What is being asked -
Search the entries for the word "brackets" and copy each line that has it.

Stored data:
+ + + + + + +
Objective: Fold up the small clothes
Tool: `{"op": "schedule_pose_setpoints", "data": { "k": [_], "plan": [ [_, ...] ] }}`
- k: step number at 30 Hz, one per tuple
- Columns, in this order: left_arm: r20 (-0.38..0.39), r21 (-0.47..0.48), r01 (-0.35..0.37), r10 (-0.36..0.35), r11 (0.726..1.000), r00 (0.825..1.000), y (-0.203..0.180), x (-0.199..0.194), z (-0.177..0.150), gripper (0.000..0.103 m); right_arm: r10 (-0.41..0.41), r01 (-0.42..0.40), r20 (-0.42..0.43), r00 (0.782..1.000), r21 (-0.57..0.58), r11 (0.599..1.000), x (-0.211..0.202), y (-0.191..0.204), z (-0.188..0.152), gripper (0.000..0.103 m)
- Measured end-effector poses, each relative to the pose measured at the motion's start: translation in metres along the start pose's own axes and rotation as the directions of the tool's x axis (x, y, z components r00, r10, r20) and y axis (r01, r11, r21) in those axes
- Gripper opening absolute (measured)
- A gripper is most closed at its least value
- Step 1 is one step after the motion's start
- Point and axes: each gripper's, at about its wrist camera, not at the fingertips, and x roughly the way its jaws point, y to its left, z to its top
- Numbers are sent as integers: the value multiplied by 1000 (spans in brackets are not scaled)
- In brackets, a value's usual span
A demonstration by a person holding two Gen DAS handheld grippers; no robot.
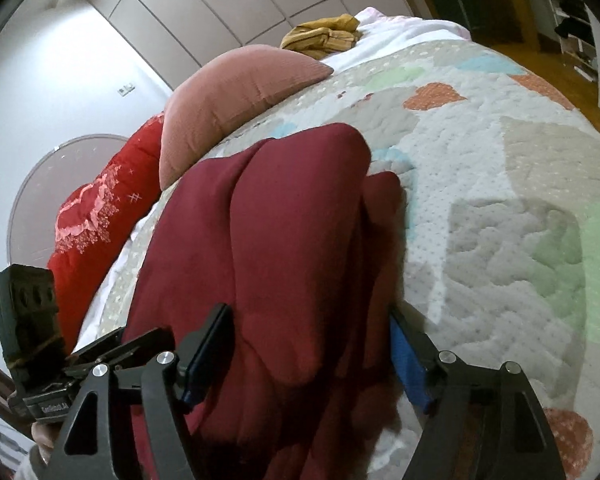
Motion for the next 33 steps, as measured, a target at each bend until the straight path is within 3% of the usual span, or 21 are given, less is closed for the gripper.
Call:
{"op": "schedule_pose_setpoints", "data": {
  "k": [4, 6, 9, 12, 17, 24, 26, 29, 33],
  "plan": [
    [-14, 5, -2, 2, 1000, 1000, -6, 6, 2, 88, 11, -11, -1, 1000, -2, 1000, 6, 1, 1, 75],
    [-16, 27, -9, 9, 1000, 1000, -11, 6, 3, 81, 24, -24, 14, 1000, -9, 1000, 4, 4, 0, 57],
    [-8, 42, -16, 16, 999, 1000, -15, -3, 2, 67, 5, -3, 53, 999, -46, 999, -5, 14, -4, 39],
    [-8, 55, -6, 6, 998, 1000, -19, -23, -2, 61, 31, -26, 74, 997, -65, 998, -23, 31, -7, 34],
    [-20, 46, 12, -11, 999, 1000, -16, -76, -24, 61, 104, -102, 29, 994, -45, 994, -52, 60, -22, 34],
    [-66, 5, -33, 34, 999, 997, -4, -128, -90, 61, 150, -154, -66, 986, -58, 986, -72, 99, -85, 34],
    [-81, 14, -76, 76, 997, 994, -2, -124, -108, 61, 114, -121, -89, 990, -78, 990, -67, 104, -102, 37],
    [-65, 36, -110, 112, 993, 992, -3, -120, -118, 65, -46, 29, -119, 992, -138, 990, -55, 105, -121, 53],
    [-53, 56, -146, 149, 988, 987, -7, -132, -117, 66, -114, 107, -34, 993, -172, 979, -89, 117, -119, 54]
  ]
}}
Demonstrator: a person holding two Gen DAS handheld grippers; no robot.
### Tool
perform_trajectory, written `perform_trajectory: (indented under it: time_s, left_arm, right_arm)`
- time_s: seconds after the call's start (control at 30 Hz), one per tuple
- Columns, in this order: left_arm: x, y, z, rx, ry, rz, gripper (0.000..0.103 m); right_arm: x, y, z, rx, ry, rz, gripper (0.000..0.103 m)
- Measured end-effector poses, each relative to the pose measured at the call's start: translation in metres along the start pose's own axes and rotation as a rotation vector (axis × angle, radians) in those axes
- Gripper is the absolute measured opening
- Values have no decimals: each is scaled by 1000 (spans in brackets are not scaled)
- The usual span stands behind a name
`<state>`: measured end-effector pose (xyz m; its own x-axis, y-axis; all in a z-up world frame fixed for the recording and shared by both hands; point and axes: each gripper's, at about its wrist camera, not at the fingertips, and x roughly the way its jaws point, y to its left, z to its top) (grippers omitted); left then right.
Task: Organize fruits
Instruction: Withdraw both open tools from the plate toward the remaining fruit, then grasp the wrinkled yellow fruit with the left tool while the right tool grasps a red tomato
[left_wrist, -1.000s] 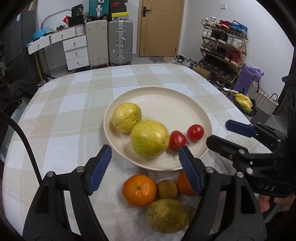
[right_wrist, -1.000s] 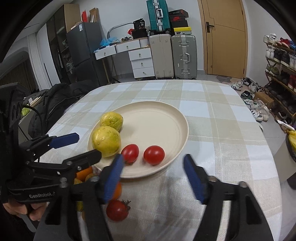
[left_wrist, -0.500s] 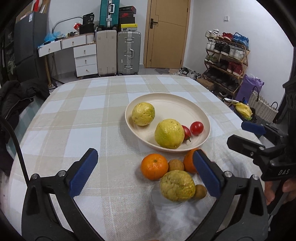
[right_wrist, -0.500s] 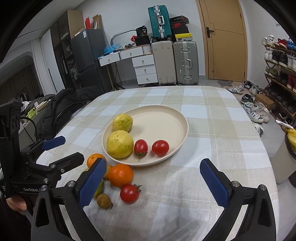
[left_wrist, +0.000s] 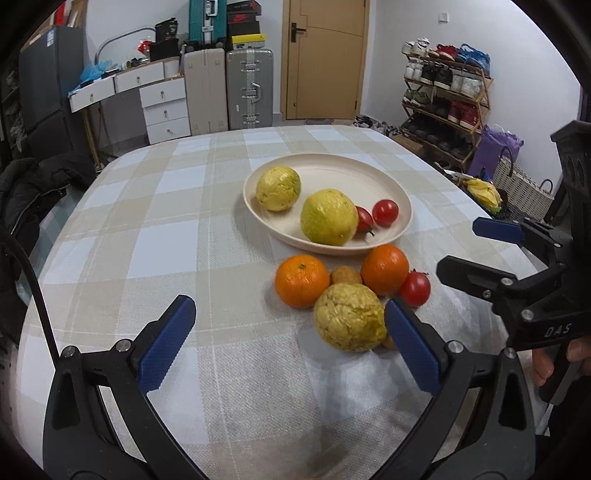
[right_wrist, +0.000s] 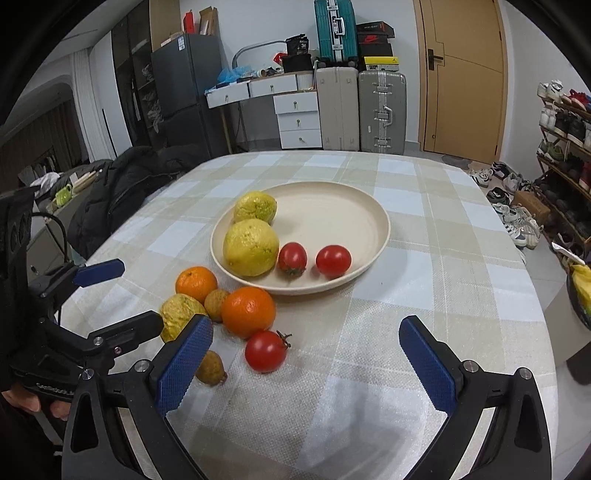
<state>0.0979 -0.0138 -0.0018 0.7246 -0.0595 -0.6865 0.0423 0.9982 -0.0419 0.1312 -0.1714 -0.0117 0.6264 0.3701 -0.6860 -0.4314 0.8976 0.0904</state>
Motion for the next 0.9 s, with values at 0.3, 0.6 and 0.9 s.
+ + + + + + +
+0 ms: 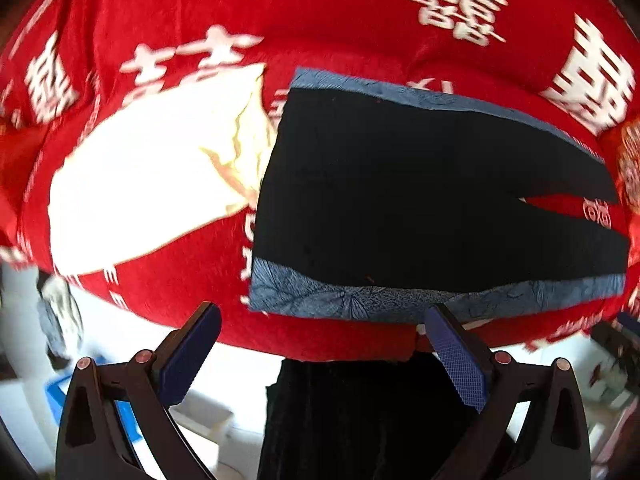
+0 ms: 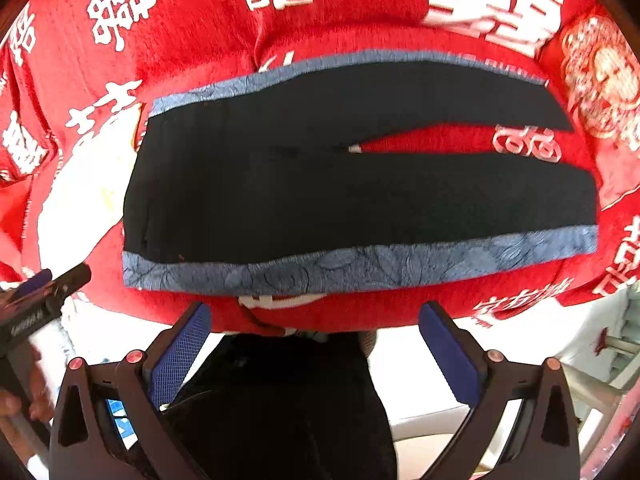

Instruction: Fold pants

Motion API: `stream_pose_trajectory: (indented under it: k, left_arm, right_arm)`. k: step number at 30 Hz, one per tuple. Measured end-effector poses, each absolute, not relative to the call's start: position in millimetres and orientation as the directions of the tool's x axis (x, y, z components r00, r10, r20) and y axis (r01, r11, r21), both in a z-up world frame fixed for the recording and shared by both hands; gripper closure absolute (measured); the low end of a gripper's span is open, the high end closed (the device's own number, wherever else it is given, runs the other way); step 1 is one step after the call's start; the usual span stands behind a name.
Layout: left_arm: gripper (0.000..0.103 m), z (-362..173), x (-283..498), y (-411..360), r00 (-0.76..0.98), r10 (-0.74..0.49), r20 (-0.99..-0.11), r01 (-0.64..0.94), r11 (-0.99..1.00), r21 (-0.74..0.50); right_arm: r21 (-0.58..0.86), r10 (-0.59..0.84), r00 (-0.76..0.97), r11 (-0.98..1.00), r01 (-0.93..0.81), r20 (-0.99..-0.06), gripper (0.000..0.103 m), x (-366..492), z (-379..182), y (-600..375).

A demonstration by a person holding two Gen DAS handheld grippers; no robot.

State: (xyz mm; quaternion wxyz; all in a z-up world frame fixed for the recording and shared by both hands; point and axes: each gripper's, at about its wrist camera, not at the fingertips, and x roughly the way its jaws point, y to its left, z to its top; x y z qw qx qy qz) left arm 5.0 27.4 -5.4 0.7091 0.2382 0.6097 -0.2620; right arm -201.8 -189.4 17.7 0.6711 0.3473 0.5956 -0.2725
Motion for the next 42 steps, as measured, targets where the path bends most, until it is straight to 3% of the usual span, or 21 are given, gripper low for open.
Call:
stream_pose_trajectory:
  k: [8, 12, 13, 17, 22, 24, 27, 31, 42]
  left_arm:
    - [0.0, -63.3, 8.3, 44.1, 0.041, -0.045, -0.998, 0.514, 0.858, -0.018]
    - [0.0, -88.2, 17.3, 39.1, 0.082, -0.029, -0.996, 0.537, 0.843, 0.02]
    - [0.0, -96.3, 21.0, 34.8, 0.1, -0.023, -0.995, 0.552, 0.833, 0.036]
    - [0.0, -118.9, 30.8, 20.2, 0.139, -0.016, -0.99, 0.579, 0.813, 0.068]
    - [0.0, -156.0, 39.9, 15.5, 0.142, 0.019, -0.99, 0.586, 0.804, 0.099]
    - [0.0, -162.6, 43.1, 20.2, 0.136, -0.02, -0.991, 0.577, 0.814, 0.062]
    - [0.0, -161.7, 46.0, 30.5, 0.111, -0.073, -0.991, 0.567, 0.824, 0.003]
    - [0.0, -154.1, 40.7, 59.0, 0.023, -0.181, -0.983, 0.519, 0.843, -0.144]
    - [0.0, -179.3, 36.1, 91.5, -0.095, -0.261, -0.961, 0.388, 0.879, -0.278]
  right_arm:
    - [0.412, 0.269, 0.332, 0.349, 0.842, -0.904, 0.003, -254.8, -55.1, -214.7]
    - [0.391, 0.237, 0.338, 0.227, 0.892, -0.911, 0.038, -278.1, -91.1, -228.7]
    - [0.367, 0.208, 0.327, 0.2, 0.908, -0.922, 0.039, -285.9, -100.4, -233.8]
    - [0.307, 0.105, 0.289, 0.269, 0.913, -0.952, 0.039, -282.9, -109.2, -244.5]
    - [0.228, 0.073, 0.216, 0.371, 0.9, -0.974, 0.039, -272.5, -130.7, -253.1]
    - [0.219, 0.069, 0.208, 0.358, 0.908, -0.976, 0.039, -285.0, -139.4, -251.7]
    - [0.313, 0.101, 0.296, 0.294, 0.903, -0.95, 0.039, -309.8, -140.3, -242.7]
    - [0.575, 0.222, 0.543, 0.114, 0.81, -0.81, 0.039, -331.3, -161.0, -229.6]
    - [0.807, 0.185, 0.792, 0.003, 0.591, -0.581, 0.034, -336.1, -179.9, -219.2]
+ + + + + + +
Response -
- Numbers are sent as integers: the value multiplied by 1000 (spans in brackets are not scaled)
- In brackets, a value's usual span
- Values have no decimals: each is scaled by 1000 (spans in brackets are not scaled)

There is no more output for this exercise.